Congratulations on your upcoming birth! I would recommend a few simple herbs -- basil, oregano, mint, etc. -- and the root and vine vedges that Tucker recommended, since they have good body and flavor (plus durability once they are harvested and sitting in your larder/fridge/bowl on the dining room table. As far as storage containers go, we like to use individual containers in trays from OXO Tot.

I've just received a shipment of assorted goat cuts: a leg, a shoulder with neck, and two rib racks. Sadly, there's not a single recipe for goat in your archives (though there are a lot for goat cheese). Most of what I find online involves spices and braising; my impression is that it's being treated as extra-lean lamb. Can you or the chatters recommend recipes/cooking methods for these cuts that will highlight the flavor of the goat? Thanks!

Not so! Got your goat right here, braised. (Shoulder)

And here, done up African style. (any meat on the bone that you can cut up)

And here, in chops, with bourbon, cherries and cream. (For your rib racks?)

And stuffed goat burgers, which were awesome. (ground goat)

And what might be my favorite, a ragu with pappardelle.

For the latter, I used goat neck (cheap!). I hope you get to experiment with lots of cuts.  Chatters, how about you? 

 

Stuffed goat burgers: It's the goat equivalent of the Jucy Lucy!

As the weather finally gets colder, all I crave are hearty, comforting meals, like pasta, chili and creamy soups. This summer I made the change to eating better and I want to keep that going so I don't lose step during the impending holidays. Do you have any go-to meals that are comforting, hearty but still healthy? I have a stock pile of soup recipes, but need some other ideas.

I have a bag of frozen pineapple and was thinking of making an upside down cake. Should I defrost the pineapple first or just use it frozen?

I'd defrost. Presumably your cake wouldn't need any extra moisture. 

I tend to react strongly to caffeine, so I try to stick to herbal teas.
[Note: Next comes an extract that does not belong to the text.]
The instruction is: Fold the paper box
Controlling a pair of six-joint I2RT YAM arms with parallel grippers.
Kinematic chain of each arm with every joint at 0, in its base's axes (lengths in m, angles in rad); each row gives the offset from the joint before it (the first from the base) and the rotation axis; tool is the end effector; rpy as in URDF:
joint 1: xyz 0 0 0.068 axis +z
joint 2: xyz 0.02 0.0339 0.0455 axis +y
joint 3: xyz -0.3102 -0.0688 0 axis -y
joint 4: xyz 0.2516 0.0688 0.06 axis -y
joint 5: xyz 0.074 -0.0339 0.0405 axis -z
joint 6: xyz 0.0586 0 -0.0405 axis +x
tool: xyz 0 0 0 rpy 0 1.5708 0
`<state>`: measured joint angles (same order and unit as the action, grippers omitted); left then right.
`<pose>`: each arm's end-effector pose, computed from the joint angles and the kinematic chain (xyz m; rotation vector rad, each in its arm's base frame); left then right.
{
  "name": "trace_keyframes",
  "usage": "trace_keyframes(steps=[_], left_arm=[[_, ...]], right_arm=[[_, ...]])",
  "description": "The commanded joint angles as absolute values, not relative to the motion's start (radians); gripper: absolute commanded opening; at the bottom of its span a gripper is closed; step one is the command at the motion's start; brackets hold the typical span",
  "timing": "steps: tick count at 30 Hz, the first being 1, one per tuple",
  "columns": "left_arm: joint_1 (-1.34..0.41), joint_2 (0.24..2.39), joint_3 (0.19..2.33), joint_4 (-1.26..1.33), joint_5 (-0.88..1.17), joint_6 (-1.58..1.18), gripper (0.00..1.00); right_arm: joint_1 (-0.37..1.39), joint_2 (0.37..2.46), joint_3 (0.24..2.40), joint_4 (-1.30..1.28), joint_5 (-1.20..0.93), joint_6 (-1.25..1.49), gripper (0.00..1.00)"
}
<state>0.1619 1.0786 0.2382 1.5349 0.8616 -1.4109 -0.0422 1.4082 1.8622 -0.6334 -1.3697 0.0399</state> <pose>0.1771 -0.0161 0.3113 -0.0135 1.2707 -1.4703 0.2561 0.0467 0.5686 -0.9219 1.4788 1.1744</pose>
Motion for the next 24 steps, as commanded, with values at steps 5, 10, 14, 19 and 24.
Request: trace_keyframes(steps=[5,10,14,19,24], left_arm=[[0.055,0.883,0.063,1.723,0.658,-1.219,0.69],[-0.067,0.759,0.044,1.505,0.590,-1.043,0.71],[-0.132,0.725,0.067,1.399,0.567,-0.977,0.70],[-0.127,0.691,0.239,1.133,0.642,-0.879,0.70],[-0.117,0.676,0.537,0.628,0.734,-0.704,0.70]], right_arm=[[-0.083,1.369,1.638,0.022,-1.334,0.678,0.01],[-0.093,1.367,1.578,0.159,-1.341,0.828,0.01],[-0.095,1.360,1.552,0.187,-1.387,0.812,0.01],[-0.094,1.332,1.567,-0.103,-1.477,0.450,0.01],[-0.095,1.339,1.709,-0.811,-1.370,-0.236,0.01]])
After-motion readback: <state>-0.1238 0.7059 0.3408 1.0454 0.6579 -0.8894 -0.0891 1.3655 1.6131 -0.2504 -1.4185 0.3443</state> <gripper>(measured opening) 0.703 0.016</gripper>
Forgive me, but I like the fruiter ones, like pomegranate or peach. Sometimes they taste like they have sugar in them, but if that's the case I'd prefer not to drink them. I never see any sugar listed on the ingredients. Is it maybe from the dehydrated fruit? I usually drink Tazo, Stash or Lipton in a pinch.

if the tea is made with real fruit juices, they could contain consider amount of natural sugars.

I hate to waste food and started freezing leftover canned (sorry, I do use canned) chicken stock. Is there anything wrong with that? Also, since some recipes call for fresh lemon juice or lemon zest, is there anything wrong with zesting before juicing and freezing the zest or vice versa? Thanks.

No judging here.  Stay the course; hope you are at least using the no-salt-added variety of broth.  Freezing zest/juice separately's just fine, too. 

Does anyone know why there appears to be an almond butter shortage? My usual sources, TJ's and Whole Foods, are perpetually out.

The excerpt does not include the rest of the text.